Compressed Sensing for Rapid MRI: Need for Speed

MRI is a fascinating imaging technology used to visualize the internal structures of the body. However, acquisition speed still remains a challenge especially for patients who are anxious, can’t keep still or have limited breath hold capacity. These challenges can be solved with Compressed Sensing (CS) which helps us in decreasing the acquisition times without sacrificing image quality.

Conventionally, the compression of images is performed after the acquisition of the entire image. This is done to reduce data storage and facilitate transfer of such data. The idea behind CS is to compress and acquire only the most important coefficients of the signal during the acquisition.
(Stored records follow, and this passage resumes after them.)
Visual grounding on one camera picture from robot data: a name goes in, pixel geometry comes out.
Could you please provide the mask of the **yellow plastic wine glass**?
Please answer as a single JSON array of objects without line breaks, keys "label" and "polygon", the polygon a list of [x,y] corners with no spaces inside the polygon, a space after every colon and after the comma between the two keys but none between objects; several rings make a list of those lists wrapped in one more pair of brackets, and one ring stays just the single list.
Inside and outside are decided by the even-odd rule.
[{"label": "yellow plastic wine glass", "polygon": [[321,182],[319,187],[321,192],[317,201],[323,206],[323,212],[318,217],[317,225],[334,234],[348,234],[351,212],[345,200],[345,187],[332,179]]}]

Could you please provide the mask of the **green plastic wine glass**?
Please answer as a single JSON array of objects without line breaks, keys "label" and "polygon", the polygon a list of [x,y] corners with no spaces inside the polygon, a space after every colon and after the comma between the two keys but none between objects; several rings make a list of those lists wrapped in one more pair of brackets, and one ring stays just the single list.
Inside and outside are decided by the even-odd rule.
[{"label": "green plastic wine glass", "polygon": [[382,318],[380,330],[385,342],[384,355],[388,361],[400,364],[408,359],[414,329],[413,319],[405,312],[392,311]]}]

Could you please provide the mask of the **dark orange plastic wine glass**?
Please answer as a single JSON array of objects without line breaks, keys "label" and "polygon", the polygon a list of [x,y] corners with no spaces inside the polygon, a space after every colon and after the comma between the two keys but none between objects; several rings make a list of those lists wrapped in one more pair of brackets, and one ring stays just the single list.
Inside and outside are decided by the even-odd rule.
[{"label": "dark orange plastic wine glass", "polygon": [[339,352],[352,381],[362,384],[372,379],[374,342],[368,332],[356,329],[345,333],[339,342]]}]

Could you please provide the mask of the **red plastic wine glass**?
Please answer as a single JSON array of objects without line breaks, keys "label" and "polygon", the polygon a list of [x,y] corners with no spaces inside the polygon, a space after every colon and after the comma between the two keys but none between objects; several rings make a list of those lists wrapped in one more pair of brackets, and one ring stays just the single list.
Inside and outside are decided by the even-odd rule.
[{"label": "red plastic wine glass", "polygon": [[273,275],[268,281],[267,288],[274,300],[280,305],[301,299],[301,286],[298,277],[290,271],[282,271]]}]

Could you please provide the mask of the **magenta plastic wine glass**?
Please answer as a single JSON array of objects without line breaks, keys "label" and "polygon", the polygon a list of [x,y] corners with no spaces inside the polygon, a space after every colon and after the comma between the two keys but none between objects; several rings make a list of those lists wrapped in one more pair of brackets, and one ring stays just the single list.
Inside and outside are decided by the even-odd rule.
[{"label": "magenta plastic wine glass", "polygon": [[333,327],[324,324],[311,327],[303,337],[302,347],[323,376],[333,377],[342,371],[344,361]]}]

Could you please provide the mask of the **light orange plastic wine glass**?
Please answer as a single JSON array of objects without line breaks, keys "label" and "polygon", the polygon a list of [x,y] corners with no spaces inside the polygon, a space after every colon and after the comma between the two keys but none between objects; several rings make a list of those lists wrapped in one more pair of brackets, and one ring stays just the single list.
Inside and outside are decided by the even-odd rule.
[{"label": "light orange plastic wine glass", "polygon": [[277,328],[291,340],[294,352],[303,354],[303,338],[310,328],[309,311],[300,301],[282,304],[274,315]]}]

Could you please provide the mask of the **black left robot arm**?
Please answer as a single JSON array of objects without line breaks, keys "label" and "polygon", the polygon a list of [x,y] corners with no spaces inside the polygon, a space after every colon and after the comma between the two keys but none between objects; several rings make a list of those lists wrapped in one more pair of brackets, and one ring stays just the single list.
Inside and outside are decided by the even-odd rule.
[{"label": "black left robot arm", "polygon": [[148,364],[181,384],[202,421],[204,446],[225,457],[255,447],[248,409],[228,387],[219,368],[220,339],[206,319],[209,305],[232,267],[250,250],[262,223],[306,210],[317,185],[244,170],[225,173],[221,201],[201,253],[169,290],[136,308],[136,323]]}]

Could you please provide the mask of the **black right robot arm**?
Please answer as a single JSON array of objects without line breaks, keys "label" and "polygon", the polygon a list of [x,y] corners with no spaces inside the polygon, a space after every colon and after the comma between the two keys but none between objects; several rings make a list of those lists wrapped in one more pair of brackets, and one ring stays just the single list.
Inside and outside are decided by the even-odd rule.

3 Requirements for Application of CS

  • Incoherent subsampling for high acquisition speed: MRI involves encoding of spatial frequency information called k-space. To apply CS to MRI, the k-space needs to be randomly undersampled for reducing the acquisition time.
  • Transform sparsity to remove noise from image content: A sparse signal has most of its energy contained in a few measurements while the rest of the measurements are zero or negligible. It is comparatively easy to remove noise from a sparse signal by thresholding. MR images with higher dimensionality (3D or higher) provide better sparsity (similar to image compression) and hence yield better CS performance.
  • Non-linear Iterative reconstruction to balance data inconsistency and sparsity:
    The non-linear reconstruction in CS avoids most of the artifacts that appear in linear
    reconstruction from undersampled data.

Future Potential of CS

  • Rapid 3D Angiography, whole heart coronary imaging and dynamic heart imaging require
    high spatial and temporal resolution. CS improves current strategies by significantly reducing the artifacts that result from undersampling.
  • In brain imaging, the ideas of CS promise to reduce acquisition time while improving the
    resolution of current imagery.
  • CS has also been recently used in clinical applications for pediatric imaging where reduction
    in acquisition time is critical for diagnosis.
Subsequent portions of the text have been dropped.